FIG. 1 is a topology of a test bench provided with a short-circuit protection device in an embodiment of the application;

FIG. 2 is a first topology of a test bench provided with an active three-terminal short-circuit protection device in an embodiment of the application;

FIG. 3 is a first topology of a test bench provided with a diode short-circuit protection device in an embodiment of the application;

FIG. 4 is a second topology of a test bench provided with an active three-terminal short-circuit protection device in an embodiment of the application;

FIG. 5 is a second topology of a test bench provided with a diode short-circuit protection device in an embodiment of the application;

fig. 6 is a flowchart of the operation of the test bench provided with the short-circuit protection device in the embodiment of the application.

Detailed Description

For the purposes, technical solutions and advantages of the present application, the technical solutions of the present application will be clearly and completely described below with reference to specific embodiments of the present application and corresponding drawings. It will be apparent that the described embodiments are only some, but not all, of the embodiments of the present application. All other embodiments, which can be made by one of ordinary skill in the art without undue burden from the present disclosure, are within the scope of the present disclosure.

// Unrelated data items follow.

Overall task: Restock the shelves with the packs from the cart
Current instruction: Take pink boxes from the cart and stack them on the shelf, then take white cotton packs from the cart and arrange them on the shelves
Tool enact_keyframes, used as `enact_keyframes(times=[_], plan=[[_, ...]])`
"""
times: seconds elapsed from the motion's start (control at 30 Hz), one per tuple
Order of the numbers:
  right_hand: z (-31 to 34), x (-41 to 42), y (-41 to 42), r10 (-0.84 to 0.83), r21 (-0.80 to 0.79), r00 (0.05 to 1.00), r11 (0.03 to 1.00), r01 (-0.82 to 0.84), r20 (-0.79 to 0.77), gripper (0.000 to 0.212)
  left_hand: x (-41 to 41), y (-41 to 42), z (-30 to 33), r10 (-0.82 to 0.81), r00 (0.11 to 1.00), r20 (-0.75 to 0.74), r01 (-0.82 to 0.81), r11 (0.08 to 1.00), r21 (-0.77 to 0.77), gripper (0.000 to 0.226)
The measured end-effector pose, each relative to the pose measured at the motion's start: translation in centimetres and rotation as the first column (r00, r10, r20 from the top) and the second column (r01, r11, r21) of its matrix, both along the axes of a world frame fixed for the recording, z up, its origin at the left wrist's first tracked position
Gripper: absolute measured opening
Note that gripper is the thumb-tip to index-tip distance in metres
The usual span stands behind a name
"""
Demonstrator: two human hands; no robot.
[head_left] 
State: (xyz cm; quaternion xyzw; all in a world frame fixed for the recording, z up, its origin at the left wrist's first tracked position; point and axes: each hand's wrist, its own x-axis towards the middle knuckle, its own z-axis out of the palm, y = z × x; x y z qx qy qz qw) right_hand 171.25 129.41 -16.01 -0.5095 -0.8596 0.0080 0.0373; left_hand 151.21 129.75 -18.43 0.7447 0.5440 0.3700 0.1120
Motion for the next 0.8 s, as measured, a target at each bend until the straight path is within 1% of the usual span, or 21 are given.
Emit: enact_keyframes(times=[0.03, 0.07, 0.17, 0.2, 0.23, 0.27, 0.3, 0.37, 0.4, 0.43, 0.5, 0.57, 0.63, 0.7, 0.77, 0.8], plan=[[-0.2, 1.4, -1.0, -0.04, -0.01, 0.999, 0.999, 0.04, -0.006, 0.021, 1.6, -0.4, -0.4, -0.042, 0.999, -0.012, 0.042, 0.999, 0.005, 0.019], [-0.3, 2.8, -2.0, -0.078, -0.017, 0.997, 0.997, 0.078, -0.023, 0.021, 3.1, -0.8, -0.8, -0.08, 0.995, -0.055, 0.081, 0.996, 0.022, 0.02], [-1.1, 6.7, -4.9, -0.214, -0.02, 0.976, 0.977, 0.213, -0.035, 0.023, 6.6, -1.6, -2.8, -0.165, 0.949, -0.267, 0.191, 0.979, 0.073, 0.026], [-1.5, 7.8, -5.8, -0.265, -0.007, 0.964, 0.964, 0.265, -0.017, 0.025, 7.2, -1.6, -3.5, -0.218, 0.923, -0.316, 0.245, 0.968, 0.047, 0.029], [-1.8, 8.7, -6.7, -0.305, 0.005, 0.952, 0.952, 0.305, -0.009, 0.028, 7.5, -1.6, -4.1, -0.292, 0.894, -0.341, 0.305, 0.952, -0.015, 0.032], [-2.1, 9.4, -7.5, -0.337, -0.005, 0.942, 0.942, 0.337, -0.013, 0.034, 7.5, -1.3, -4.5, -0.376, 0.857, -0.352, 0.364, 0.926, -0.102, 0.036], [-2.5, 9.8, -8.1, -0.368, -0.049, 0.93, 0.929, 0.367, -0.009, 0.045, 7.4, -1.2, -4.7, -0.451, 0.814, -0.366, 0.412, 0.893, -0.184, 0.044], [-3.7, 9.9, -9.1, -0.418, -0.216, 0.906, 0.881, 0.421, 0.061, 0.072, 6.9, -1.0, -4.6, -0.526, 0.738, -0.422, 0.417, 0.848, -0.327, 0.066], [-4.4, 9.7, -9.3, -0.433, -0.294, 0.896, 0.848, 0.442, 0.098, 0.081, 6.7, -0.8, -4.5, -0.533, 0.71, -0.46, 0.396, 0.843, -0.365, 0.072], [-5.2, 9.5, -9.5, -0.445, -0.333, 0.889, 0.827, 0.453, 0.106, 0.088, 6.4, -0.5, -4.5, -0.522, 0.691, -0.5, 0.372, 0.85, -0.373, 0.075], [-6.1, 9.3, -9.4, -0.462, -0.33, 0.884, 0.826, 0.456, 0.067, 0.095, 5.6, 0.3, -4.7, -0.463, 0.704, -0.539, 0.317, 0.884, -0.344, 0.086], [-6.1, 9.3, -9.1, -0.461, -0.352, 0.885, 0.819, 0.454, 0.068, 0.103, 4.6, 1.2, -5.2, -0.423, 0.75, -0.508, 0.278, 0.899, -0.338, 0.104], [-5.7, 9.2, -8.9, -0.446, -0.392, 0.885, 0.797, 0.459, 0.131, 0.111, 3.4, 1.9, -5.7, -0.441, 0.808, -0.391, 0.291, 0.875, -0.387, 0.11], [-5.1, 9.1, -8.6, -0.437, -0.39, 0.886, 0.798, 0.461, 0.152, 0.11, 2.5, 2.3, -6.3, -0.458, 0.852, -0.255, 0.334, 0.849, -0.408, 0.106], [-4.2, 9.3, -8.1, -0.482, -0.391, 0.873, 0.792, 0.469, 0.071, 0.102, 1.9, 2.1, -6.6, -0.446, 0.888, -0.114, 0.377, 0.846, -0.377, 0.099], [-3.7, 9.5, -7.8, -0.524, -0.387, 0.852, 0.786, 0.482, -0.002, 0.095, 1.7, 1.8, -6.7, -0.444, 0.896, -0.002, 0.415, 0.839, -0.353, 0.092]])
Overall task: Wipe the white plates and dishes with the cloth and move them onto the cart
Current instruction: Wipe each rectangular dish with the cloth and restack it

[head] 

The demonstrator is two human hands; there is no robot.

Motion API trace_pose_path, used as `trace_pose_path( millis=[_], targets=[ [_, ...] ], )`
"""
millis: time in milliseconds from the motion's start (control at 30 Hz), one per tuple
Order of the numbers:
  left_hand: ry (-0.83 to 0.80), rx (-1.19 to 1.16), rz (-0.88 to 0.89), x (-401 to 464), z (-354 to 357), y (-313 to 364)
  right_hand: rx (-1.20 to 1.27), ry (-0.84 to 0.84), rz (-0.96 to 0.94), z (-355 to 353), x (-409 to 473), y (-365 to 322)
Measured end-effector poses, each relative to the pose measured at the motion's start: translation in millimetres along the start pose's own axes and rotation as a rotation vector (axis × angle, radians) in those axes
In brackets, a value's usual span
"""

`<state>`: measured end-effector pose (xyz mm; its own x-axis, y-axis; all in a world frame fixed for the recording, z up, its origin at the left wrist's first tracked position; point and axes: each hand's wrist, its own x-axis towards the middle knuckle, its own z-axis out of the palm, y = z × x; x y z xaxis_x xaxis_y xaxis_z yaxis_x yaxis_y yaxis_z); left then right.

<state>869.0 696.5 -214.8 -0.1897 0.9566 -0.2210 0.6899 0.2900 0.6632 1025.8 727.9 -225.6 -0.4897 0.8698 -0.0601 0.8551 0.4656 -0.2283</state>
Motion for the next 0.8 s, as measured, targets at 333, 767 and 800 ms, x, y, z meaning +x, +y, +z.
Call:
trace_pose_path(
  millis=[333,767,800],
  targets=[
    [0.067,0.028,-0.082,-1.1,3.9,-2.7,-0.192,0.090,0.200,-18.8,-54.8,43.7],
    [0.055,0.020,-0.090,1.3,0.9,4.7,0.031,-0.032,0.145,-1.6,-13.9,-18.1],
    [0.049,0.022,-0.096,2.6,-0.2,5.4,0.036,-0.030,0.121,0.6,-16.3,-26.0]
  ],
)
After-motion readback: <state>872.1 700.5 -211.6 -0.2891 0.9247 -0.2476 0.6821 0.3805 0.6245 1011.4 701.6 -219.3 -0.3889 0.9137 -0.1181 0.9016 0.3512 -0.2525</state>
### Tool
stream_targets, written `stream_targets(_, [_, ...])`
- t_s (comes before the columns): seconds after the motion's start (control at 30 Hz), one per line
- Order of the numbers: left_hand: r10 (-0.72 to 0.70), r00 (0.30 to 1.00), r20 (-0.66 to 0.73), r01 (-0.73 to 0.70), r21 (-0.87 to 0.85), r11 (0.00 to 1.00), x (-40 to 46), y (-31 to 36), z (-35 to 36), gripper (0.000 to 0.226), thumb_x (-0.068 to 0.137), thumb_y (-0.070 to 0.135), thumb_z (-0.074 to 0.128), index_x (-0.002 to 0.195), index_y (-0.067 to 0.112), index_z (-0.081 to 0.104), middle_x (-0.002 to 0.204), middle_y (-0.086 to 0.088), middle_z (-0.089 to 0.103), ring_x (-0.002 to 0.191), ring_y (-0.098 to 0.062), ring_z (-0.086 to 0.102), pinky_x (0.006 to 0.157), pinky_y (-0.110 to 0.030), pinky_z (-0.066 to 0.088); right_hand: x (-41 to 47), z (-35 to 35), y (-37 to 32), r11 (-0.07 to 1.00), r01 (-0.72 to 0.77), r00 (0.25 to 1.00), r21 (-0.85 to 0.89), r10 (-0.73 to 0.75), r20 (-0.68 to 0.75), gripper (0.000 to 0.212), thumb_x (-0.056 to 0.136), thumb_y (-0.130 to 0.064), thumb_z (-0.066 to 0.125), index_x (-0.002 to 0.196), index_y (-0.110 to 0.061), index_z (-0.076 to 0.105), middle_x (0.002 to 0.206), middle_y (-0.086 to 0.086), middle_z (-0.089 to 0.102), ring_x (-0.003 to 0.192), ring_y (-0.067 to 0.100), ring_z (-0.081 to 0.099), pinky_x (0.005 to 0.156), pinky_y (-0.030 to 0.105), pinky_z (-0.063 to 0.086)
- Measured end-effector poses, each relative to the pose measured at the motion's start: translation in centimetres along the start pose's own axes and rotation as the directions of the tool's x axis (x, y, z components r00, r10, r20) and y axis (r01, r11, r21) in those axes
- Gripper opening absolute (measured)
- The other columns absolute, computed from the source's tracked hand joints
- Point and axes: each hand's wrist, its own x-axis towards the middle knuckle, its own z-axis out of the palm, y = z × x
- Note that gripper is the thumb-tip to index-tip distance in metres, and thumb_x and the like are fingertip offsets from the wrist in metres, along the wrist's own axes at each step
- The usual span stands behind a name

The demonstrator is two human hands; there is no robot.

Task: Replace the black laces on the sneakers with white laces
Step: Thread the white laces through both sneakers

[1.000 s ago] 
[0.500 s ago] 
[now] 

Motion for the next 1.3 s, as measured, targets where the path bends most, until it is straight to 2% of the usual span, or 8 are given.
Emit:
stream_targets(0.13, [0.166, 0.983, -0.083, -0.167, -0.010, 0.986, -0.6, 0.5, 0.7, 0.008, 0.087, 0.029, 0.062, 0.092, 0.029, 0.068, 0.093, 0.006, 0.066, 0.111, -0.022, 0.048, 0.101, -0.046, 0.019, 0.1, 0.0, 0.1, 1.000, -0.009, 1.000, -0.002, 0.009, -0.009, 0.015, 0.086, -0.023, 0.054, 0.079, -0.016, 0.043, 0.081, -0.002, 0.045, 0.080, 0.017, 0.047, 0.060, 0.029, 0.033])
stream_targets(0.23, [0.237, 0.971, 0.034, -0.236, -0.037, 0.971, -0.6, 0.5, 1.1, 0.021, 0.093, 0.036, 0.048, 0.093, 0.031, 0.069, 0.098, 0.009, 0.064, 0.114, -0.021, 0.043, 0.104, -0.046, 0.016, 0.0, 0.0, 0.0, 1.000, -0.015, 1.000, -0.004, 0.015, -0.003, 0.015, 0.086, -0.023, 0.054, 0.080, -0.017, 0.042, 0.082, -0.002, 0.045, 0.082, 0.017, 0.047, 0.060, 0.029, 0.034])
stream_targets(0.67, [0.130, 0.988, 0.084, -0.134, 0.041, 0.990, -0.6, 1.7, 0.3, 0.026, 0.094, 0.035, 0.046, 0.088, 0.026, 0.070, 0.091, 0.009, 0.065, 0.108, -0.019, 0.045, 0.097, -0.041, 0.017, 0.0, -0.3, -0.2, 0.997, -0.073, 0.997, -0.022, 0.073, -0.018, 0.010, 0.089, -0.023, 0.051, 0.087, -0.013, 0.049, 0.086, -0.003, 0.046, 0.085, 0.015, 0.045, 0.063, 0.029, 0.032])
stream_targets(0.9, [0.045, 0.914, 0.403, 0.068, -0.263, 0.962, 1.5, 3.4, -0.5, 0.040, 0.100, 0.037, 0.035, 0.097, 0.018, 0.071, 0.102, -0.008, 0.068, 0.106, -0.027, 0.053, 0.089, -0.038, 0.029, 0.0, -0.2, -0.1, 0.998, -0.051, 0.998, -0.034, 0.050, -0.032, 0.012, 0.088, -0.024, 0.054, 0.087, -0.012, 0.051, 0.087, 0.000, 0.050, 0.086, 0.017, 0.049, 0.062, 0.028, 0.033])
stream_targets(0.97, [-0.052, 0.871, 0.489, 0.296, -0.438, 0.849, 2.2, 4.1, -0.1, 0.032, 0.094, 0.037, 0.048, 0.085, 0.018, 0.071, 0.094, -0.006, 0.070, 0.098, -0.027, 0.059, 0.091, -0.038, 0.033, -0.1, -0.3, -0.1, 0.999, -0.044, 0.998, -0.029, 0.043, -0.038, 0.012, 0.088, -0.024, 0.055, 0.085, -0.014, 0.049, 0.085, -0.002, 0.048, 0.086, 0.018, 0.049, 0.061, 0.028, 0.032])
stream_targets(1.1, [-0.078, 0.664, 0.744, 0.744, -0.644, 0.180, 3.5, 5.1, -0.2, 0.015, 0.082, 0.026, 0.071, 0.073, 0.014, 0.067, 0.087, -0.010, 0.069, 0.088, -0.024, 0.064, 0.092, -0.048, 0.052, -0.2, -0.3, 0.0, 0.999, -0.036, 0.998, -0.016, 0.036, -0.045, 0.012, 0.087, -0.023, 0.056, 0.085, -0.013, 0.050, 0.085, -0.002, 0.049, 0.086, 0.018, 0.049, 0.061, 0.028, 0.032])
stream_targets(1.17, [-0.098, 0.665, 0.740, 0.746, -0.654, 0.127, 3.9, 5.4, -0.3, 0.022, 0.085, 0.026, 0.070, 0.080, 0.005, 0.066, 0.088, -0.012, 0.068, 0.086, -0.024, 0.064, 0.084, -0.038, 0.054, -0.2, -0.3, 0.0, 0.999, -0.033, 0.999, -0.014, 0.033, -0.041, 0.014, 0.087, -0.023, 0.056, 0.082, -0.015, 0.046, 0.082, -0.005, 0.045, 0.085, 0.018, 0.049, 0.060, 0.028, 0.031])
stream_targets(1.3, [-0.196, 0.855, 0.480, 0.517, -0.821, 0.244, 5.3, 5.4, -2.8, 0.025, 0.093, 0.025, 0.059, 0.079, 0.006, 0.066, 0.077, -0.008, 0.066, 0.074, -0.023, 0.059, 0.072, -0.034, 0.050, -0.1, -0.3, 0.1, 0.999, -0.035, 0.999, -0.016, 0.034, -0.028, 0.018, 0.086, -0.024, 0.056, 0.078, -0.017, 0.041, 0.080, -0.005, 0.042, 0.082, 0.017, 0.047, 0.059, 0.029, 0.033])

The design of the automatic and universal short-circuit protection device aims at solving the problems that in the prior art, in the short-circuit test process of a high-voltage power supply of a controller, very large overshoot current can occur at the moment of short-circuit, high-voltage power supply is easy to damage and relatively large loss is caused, and the device can prevent the damage to the high-voltage power supply caused by the automobile controller in the power short-circuit test, improve the test safety and reduce the test cost.

The following describes in detail the technical solutions provided by the embodiments of the present application with reference to the accompanying drawings.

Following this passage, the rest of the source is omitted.